9 de agosto de 2022 14:01

Edición N° 1773

Extremar la atención

Conducir con nieve

Por estos días, los destinos turísticos preferidos por los argentinos están llenos de nieve. Así que en Estación Vial preparamos algunos tips de conducción para disfrutar el descanso sin problemas.

Estado de la ruta
Como primera medida, antes de hacer nada informate sobre el estado de las rutas de tu interés en puestos de control, gendarmería nacional y/o vialidades (acá podés consultar el estado de las rutas de Río Negro y aquí el estado de las Rutas Nacionales)

Caja de cambios

Si la ruta por la que vamos a circular acumula nieve debemos extremar las precauciones. Hay que reducir en la medida de lo posible el uso del cambio de marchas, ser suaves con los cambios y, en los modelos automáticos, usar el modo “Snow” o “Winter” (si existe), que suaviza los programas. Cuanto más larga sea la marcha, menos fuerza se transmite a las ruedas y habrá menos riesgo de pérdida de adherencia. Si se puede arrancar en segunda o tercera, mejor. En pendientes, la marcha más corta. Es para que el motor retenga el vehículo y se evite utilizar el freno.

El freno
La utilización del pedal de freno debe hacerse como si no tuviésemos ABS instalado, es decir, sin pisarlo a fondo y dosificándolo prudentemente, con mucha suavidad. Para desacelerar, es aconsejable recurrir al freno motor con la caja de cambios (un rebaje) y no utilizar el pedal del freno. Así se reducen las chances de patinar.

Es importante, por tanto, aumentar las distancias de seguridad por encima de lo que lo haríamos normalmente, ya que el coche no va a frenar igual, ni con la misma precisión. Se calcula que necesitaremos el doble de lo que necesitamos en asfalto seco. Y en caso de pérdida de agarre necesitamos espacio para corregir la situación.

El volante
También hay que ser mucho más cuidadosos con el uso del volante, evitando los golpes de dirección y la conducción agresiva. Ni siquiera hace falta una conducción errática para recibir una sobredosis de subviraje sobre asfalto deslizante, por lo que los movimientos deben ser muy sutiles.

Las luces
Si nieva, además de las bajas se aconseja prender las luces antiniebla (siempre que el vehículo las equipe).

De nieve a hielo
Cuando cae el sol, la nieve, si es poca cantidad, se derrite y se transforma en hielo y ese es el peor enemigo que tenemos en invierno. Es tan resbaladizo como el aceite y puede significar pérdida de control total.

Las ruedas
En el caso de tener una capa de nieve gruesa, recibir el aviso de obligación de uso de cadenas por parte de las autoridades o encontrarnos en una situación complicada (además de nieve, hielo o incluso barro si se diera el caso) habrá que usar las cadenas o cualquiera de sus alternativas homologadas. Pero ojo: no se pueden utilizar en todo momento. Se deben colocar solo cuando hacen falta. De lo contrario podrían provocar daños en el neumático y el vehículo.

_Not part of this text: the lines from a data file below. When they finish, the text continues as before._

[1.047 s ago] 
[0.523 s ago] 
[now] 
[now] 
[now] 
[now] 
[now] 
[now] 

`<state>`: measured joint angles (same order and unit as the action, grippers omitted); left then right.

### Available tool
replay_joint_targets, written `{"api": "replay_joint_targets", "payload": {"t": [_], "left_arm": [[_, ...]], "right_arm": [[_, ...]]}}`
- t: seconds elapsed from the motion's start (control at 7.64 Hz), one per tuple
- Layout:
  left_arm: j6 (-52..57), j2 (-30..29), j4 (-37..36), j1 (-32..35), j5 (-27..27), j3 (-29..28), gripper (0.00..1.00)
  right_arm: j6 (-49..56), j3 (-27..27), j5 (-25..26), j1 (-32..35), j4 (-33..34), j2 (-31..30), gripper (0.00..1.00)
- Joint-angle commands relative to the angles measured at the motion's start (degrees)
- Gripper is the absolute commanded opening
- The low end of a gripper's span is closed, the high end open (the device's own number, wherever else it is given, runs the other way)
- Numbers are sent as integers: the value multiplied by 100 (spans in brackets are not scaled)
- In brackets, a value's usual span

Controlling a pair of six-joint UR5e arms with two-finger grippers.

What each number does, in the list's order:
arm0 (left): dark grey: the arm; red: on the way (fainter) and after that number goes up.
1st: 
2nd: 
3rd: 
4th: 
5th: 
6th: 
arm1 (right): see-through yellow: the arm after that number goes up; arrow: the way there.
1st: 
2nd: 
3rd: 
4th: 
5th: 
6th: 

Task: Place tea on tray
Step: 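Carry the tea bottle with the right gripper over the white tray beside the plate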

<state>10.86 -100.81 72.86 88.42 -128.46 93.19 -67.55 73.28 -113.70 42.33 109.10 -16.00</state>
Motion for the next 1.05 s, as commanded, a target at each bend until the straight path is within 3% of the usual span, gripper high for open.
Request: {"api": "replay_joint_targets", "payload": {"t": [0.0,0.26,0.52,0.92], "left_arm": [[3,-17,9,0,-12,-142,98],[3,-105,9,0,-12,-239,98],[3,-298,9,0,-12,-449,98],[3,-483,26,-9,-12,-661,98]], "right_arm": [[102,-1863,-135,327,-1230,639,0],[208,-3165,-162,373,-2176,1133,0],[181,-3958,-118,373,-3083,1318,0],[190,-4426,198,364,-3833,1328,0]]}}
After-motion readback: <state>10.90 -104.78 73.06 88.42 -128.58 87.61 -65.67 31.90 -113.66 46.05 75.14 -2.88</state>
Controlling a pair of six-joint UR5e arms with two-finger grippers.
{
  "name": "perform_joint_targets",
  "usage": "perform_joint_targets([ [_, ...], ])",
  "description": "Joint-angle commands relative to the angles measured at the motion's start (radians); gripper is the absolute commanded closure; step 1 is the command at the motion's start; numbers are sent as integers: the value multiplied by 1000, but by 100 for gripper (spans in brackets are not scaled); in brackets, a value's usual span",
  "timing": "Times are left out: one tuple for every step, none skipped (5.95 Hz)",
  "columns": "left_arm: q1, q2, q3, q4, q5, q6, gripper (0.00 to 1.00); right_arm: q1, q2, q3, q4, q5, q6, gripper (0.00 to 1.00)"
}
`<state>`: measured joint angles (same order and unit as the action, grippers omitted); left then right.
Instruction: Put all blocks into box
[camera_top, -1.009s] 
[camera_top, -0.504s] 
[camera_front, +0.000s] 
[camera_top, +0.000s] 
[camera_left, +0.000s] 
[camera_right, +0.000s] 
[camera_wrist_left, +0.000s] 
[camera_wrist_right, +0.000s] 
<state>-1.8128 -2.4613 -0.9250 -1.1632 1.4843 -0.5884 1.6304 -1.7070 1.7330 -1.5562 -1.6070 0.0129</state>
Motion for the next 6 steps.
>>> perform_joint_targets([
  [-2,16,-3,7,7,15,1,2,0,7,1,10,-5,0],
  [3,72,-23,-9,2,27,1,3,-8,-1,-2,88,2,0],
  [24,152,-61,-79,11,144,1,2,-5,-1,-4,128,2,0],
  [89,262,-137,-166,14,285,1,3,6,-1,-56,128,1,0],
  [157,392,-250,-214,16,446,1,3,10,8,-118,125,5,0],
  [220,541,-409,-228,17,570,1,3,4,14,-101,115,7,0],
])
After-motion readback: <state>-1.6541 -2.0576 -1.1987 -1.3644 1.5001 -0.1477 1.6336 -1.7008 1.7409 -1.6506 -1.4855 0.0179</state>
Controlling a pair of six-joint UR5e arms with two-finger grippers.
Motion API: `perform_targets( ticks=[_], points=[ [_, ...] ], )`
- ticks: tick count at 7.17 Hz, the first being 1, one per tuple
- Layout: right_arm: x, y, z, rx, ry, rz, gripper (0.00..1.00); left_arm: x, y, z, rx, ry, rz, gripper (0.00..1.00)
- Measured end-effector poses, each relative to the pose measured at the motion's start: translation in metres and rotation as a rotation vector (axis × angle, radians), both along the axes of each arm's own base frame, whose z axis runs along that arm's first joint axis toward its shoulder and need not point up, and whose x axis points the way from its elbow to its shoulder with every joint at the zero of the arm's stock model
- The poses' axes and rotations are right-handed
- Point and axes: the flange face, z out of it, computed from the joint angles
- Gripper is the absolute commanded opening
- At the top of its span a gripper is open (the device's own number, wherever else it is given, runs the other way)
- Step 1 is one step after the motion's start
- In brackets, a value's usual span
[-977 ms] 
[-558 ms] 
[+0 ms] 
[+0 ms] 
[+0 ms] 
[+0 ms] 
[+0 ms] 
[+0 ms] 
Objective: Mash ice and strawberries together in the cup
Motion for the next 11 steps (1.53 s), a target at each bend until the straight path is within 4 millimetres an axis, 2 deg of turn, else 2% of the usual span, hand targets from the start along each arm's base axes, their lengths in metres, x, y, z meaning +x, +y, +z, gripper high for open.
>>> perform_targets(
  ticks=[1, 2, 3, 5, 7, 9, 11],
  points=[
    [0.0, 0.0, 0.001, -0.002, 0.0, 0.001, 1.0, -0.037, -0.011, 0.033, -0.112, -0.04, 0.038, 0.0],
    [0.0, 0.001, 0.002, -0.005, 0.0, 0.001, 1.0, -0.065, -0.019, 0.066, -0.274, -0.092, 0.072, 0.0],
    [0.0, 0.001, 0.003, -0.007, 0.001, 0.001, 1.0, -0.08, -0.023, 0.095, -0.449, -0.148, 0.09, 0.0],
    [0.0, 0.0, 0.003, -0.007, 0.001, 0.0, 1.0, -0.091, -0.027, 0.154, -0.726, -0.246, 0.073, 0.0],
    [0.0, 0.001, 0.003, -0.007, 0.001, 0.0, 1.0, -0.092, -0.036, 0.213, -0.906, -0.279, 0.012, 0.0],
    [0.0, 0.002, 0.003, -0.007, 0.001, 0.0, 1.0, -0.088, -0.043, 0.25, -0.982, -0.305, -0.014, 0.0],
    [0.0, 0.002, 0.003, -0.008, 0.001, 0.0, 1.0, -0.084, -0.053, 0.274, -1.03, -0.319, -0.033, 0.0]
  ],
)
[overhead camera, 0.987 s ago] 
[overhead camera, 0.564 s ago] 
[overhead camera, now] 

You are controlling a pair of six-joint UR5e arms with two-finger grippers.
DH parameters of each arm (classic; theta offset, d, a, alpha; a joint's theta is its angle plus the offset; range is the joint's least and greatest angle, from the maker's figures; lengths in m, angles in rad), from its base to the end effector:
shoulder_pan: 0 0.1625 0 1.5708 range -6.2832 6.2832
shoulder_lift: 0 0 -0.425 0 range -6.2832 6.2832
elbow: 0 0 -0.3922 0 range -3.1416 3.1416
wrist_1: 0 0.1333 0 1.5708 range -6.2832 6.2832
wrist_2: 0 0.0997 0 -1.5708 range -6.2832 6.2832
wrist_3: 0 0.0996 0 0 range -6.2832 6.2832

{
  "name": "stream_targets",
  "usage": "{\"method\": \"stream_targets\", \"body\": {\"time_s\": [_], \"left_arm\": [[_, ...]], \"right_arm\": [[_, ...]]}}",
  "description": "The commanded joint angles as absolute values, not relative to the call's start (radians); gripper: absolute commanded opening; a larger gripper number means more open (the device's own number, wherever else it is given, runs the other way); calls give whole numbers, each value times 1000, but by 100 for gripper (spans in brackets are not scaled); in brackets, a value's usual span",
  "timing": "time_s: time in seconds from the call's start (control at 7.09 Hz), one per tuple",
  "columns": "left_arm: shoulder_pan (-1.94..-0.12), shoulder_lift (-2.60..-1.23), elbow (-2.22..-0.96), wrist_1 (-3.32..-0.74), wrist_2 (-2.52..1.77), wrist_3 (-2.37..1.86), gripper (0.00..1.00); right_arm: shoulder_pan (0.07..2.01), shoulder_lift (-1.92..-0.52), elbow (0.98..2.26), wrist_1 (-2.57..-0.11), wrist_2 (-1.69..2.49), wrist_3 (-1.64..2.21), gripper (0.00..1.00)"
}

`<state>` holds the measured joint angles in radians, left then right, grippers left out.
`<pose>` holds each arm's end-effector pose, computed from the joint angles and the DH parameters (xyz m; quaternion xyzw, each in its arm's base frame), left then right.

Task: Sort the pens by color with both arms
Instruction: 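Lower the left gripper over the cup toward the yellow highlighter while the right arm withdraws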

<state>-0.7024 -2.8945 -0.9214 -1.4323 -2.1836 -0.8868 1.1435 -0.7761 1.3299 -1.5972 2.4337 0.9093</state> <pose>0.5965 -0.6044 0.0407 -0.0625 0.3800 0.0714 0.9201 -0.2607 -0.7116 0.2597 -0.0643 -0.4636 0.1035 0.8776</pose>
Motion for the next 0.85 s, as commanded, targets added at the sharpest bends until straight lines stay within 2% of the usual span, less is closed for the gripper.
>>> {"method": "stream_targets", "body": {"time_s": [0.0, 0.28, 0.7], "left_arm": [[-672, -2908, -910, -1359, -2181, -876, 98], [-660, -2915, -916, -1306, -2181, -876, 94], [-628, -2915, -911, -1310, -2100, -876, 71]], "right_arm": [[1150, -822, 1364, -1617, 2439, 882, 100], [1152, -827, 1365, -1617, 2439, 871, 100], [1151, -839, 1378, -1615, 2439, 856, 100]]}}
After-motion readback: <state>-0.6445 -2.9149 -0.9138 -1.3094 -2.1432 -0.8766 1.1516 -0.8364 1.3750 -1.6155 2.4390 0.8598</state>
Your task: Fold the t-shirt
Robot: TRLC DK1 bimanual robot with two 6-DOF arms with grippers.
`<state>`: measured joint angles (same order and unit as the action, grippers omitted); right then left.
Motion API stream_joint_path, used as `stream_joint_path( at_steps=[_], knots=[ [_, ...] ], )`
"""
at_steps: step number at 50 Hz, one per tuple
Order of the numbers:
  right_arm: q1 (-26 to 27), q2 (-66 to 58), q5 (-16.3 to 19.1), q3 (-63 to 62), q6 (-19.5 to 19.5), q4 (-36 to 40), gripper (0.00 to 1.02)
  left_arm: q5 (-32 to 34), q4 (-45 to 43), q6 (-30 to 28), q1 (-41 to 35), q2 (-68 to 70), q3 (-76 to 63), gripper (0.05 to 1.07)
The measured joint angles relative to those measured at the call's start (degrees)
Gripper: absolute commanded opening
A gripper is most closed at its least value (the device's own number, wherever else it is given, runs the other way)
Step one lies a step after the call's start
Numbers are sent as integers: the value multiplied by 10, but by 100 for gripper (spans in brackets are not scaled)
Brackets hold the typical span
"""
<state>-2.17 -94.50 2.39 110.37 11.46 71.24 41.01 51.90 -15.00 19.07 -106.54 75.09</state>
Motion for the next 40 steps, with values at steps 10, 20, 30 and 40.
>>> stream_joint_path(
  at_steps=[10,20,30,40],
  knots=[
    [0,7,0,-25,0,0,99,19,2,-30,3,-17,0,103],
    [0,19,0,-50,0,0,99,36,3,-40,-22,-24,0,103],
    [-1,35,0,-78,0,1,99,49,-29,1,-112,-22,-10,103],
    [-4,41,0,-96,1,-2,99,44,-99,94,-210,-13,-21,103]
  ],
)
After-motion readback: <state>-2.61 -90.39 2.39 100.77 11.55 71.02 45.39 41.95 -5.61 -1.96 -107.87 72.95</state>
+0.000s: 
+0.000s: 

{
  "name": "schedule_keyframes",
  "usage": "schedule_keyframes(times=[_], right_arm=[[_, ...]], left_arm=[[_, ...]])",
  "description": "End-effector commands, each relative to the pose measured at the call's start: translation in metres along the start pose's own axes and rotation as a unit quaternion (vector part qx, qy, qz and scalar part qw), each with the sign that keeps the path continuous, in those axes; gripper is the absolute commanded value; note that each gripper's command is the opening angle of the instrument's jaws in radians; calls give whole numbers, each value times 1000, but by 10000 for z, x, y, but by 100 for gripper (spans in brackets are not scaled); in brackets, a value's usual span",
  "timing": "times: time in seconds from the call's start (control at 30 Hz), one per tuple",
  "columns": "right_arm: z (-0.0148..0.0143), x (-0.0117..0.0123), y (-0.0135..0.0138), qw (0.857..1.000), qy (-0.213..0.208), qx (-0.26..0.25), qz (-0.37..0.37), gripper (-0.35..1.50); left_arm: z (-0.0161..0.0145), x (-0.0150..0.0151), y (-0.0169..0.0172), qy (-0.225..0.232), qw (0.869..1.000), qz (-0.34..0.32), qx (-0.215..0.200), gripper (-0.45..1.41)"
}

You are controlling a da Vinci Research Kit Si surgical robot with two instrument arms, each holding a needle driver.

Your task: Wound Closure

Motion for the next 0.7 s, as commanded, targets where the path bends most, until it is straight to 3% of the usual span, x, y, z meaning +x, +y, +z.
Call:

Es muy aconsejable llevarlas en el baúl durante la temporada fría. Ocupan poco espacio, son fáciles de colocar y te pueden salvar de quedarte atrapado en medio de la nieve.

Retirar la nieve
De tanto en tanto conviene detenerse a quitar la nieve acumulada en los pasos de rueda para que no se compacte. Eso podría bloquear la dirección. Retirala con algún elemento no punzante o con agua a temperatura natural.

Pendientes
Evitá detener el vehículo en pendientes, puentes, curvas o lugares de poca visibilidad. Recordá que en pendientes tienen prioridad los vehículos que van ascendiendo.

Anticongelante
Utilizar anticongelante en el circuito de refrigeración del auto. Es común que en los destinos invernales para vacacionar esté por debajo del punto de congelación.

Si tenés dudas esperá
Es preferible detenerse, guardarse en un lugar seguro y continuar el viaje en otro momento cuando las condiciones se presenten muy desfavorables para la conducción. Si está nevando conviene esperar a que pare. Por otro lado, evitá viajar de noche, las nevadas más intensas y las bajas temperaturas ocurren durante las horas nocturnas.